Aim of the exercise
Within the entries below, find the portion that opens with the line containing "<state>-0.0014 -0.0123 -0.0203" and closes with the line containing "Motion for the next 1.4". Retype that portion exactly and only.

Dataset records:
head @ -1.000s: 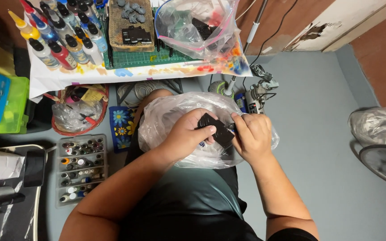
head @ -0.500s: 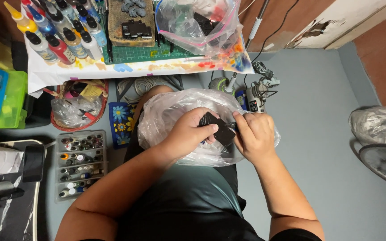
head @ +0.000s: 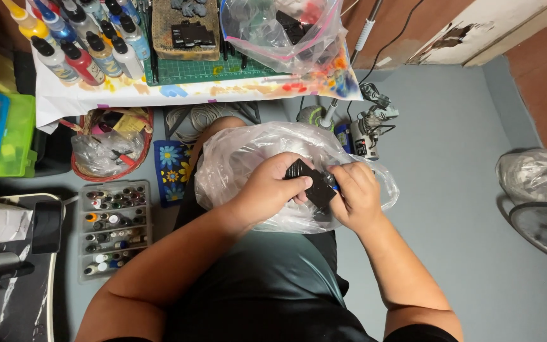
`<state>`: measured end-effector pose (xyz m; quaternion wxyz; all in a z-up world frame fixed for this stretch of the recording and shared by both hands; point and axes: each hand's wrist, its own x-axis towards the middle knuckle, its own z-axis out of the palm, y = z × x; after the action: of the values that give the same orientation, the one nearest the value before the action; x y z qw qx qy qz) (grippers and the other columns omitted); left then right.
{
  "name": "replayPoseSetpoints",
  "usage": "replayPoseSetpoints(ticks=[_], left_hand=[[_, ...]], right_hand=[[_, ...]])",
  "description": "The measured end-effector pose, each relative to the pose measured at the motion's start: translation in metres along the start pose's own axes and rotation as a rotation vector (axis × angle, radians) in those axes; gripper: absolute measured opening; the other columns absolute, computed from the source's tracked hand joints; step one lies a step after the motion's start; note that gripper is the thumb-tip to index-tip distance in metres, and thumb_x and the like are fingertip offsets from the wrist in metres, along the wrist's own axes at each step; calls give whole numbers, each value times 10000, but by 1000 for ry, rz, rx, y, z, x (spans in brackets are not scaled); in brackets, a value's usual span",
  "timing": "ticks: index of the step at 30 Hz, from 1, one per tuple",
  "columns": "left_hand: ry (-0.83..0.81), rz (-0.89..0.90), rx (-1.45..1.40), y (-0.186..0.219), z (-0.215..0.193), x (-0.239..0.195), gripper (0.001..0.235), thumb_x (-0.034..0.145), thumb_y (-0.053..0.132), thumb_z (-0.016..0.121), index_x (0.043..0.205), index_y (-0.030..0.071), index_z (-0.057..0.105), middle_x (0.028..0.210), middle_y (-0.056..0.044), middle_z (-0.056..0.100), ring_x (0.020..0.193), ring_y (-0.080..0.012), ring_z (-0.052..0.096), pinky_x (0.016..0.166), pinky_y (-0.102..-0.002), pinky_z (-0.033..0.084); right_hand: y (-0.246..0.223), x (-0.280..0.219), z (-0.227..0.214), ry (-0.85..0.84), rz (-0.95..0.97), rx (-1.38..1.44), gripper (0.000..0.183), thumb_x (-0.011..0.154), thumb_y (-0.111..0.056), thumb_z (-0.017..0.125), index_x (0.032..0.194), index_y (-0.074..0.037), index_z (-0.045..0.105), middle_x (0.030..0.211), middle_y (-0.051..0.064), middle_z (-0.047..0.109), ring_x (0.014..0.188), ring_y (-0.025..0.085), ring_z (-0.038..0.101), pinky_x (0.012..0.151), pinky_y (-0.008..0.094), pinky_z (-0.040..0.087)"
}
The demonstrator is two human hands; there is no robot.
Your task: Using nippers to remove support material or excess plastic from a small 3D printed or molded part over a waste bag.
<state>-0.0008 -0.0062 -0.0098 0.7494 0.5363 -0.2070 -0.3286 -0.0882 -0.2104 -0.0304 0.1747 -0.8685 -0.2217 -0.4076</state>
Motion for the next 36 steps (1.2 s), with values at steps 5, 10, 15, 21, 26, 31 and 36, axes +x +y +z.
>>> replayPoseSetpoints(ticks=[5, 10, 15, 21, 26, 31, 36], left_hand=[[-42, -26, -54, -3, 0, -1, 302, 881, 12, 666, 1162, -97, 647, 642, -179, 669, 561, -168, 687, 536, -218, 558], [-96, -39, -122, -5, -1, -4, 286, 881, 7, 662, 1147, -96, 646, 624, -153, 652, 535, -148, 665, 521, -197, 544], [-114, -82, -302, -23, 0, -3, 303, 883, -4, 657, 1172, -93, 633, 710, -146, 641, 558, -148, 673, 538, -238, 601], [-6, 17, -85, -3, -27, -11, 264, 879, 16, 685, 1119, -92, 663, 631, -145, 642, 577, -186, 672, 565, -240, 549], [33, -16, 175, 10, -20, -13, 251, 900, 80, 688, 1132, -14, 702, 663, -144, 707, 635, -187, 719, 615, -263, 583], [109, -33, 281, 16, -18, -20, 254, 886, 62, 682, 1135, 34, 720, 707, -147, 726, 683, -193, 754, 667, -274, 618], [17, 82, 361, 25, -19, -27, 334, 882, 73, 692, 1215, 93, 714, 947, -160, 756, 919, -226, 742, 840, -378, 615]], right_hand=[[-5, -9, 10, 20, 144, 323, 284, 1007, -157, 578, 1088, 82, 709, 830, 162, 629, 689, 368, 616, 636, 473, 512], [-15, -26, 20, 49, 306, 606, 228, 975, -119, 673, 1031, 97, 720, 843, 171, 667, 730, 313, 637, 684, 465, 534], [-17, -64, 40, 161, 479, 721, 232, 995, -199, 707, 1036, 29, 692, 1086, 163, 713, 1040, 235, 640, 924, 473, 507], [-2, -53, 5, 330, 478, 747, 402, 969, -236, 694, 995, 161, 630, 844, 182, 521, 725, 226, 497, 625, 402, 457], [-22, -13, -5, 78, 381, 376, 355, 996, -231, 669, 1126, 97, 708, 905, 196, 640, 778, 294, 605, 704, 425, 500], [-26, -3, 1, 52, 364, 334, 288, 989, -163, 676, 1158, 68, 710, 905, 173, 635, 772, 306, 596, 731, 428, 504], [-32, 5, -1, -25, 339, 182, 308, 983, -163, 686, 1212, 43, 700, 943, 174, 635, 829, 383, 625, 780, 473, 504]])
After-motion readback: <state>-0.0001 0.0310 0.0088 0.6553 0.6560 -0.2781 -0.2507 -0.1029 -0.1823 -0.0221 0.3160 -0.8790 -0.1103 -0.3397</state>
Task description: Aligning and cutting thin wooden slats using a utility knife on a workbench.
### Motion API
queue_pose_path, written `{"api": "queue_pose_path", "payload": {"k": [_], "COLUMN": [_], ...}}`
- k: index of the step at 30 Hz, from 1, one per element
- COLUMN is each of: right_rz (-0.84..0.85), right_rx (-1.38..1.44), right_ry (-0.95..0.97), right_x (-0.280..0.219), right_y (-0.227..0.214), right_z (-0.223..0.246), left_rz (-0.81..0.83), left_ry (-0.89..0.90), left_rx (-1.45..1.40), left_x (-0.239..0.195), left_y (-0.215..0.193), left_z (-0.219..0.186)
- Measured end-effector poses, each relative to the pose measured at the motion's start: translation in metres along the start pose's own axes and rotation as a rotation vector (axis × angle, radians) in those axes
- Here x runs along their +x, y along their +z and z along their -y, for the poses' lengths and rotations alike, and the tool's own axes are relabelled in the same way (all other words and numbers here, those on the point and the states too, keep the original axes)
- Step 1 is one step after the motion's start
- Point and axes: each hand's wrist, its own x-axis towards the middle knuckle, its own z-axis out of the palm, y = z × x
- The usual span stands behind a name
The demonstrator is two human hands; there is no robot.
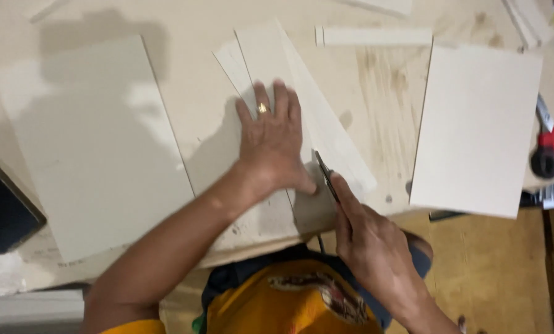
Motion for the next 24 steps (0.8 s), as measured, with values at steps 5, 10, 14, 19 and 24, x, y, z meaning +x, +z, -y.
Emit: {"api": "queue_pose_path", "payload": {"k": [5, 10, 14, 19, 24], "right_rz": [0.102, 0.119, 0.111, 0.055, -0.333], "right_rx": [-0.050, -0.065, -0.140, 0.008, -0.003], "right_ry": [0.274, 0.341, 0.286, 0.302, 0.098], "right_x": [-0.060, -0.092, -0.104, -0.100, -0.037], "right_y": [0.013, 0.016, 0.028, 0.003, -0.004], "right_z": [-0.005, 0.001, -0.008, -0.006, -0.027], "left_rz": [0.023, 0.032, 0.056, 0.032, -0.020], "left_ry": [-0.039, -0.054, -0.067, -0.050, -0.057], "left_rx": [0.009, 0.012, 0.059, 0.072, 0.122], "left_x": [-0.004, 0.000, 0.007, 0.003, -0.010], "left_y": [-0.005, -0.006, -0.002, 0.000, -0.012], "left_z": [-0.003, -0.005, -0.003, -0.006, -0.004]}}
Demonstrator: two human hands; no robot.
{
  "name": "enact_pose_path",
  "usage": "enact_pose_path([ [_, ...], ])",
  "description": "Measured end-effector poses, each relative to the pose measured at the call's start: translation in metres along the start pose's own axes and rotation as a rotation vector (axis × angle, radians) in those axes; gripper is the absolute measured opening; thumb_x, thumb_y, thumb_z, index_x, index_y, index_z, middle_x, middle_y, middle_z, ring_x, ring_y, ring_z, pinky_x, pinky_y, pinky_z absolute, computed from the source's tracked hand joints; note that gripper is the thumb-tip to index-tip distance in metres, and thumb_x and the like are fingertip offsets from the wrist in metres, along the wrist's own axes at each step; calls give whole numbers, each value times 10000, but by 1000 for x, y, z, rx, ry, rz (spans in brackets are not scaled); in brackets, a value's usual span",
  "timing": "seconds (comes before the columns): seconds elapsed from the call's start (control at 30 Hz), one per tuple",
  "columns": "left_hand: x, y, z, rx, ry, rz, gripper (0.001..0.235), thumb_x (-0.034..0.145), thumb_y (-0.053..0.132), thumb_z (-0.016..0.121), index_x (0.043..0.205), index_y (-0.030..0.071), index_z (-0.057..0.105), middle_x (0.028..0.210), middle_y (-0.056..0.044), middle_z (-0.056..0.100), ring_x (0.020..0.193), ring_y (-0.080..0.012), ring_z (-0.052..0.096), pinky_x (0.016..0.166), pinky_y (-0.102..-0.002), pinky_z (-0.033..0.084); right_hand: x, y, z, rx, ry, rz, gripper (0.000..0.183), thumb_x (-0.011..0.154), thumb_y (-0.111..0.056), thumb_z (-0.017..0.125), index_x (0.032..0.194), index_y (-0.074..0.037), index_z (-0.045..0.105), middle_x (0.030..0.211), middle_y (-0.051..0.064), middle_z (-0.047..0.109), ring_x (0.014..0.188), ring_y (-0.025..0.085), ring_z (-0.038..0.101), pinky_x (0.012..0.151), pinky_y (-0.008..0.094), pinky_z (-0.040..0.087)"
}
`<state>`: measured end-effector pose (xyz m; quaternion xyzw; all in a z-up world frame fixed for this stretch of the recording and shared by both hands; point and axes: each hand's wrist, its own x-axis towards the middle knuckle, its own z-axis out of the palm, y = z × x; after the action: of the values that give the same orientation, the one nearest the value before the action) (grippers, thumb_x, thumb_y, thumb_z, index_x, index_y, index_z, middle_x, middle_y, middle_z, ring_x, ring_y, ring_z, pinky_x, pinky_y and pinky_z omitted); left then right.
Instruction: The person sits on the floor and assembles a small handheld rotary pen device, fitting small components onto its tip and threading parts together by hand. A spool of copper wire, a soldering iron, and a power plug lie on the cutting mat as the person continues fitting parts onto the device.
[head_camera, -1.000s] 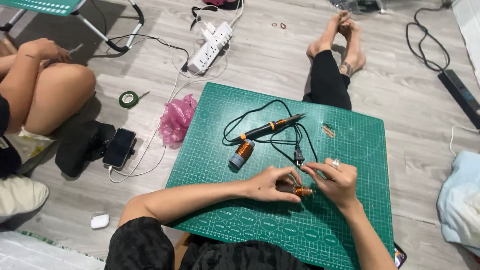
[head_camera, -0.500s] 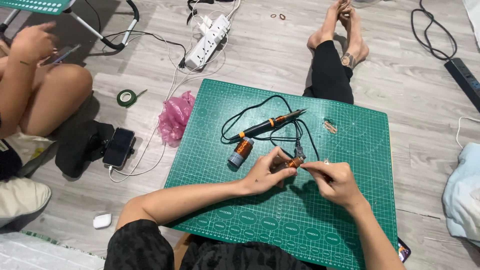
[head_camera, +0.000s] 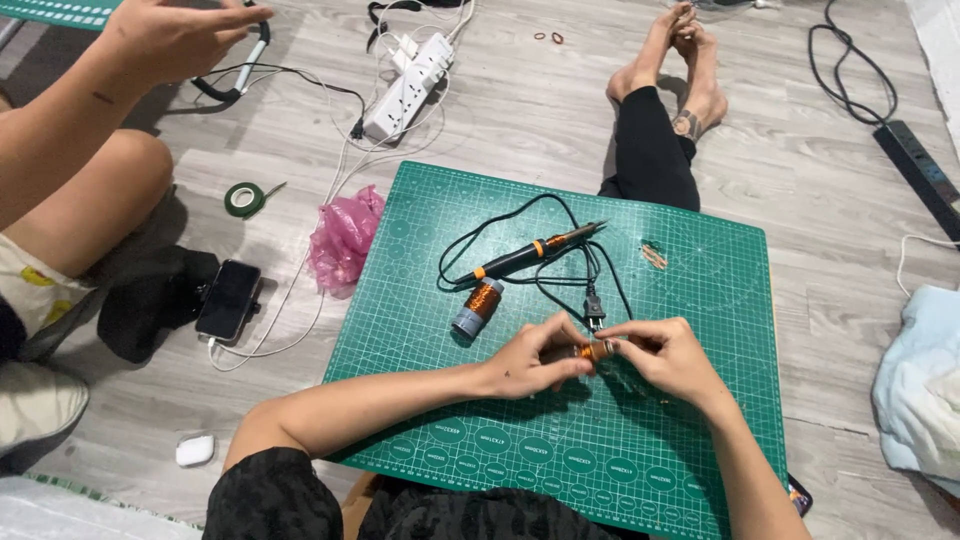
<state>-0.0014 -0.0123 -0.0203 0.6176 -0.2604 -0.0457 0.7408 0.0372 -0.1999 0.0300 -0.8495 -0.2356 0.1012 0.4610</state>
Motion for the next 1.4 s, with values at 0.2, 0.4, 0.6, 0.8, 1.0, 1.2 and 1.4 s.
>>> enact_pose_path([
  [0.2, 0, 12, 0, 32, -229, -5, 230, 805, 129, 586, 944, -8, 464, 722, -180, 595, 454, -148, 543, 395, -230, 403, 3, -9, 1, -20, 189, -145, 64, 608, -66, 695, 649, -113, 681, 336, 9, 308, 358, 87, 309, 380, 214, 291],
  [0.4, 1, 10, -2, 30, -267, -73, 278, 778, 142, 621, 957, 7, 456, 718, -149, 613, 447, -140, 546, 406, -228, 410, 0, -14, 4, -203, 314, -368, 47, 644, -126, 700, 676, -136, 667, 339, -1, 281, 313, 123, 338, 370, 199, 314],
  [0.6, 2, 1, -2, 69, -296, -128, 380, 756, 147, 647, 972, 33, 356, 771, -161, 626, 444, -145, 535, 414, -229, 411, 1, -4, 5, -385, 351, -596, 60, 702, -143, 666, 656, -149, 627, 372, -18, 313, 301, 136, 384, 357, 211, 358],
  [0.8, 8, 5, 1, 50, -301, -165, 369, 767, 127, 627, 984, 44, 340, 774, -147, 639, 424, -139, 532, 384, -204, 417, -1, 0, 2, -410, 401, -668, 125, 759, -181, 623, 639, -150, 615, 407, -41, 353, 331, 119, 392, 365, 208, 362],
  [1.0, 7, 4, 1, 89, -283, -120, 275, 765, 142, 633, 938, 37, 447, 719, -133, 635, 407, -142, 548, 364, -208, 418, -1, -2, 1, -423, 369, -707, 133, 732, -192, 651, 627, -130, 597, 409, -12, 373, 333, 154, 413, 354, 240, 365],
  [1.2, 2, 16, 0, 66, -241, -96, 266, 771, 162, 633, 935, 53, 454, 697, -112, 607, 443, -150, 545, 391, -217, 421, -2, -7, 0, -474, 336, -762, 120, 733, -210, 635, 650, -130, 600, 431, 18, 395, 350, 202, 426, 359, 268, 372],
  [1.4, -2, 26, -4, 69, -254, -106, 256, 790, 237, 568, 952, 81, 447, 649, -67, 579, 449, -119, 503, 409, -214, 373, -10, -8, 6, -564, 356, -675, 85, 646, -145, 694, 623, -119, 616, 441, 8, 385, 363, 183, 371, 386, 274, 328],
])
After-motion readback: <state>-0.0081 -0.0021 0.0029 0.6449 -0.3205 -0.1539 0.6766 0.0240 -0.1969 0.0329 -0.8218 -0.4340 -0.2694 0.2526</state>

Task solution
<state>-0.0014 -0.0123 -0.0203 0.6176 -0.2604 -0.0457 0.7408 0.0372 -0.1999 0.0300 -0.8495 -0.2356 0.1012 0.4610</state>
Motion for the next 1.4 s, with values at 0.2, 0.4, 0.6, 0.8, 1.0, 1.2 and 1.4 s.

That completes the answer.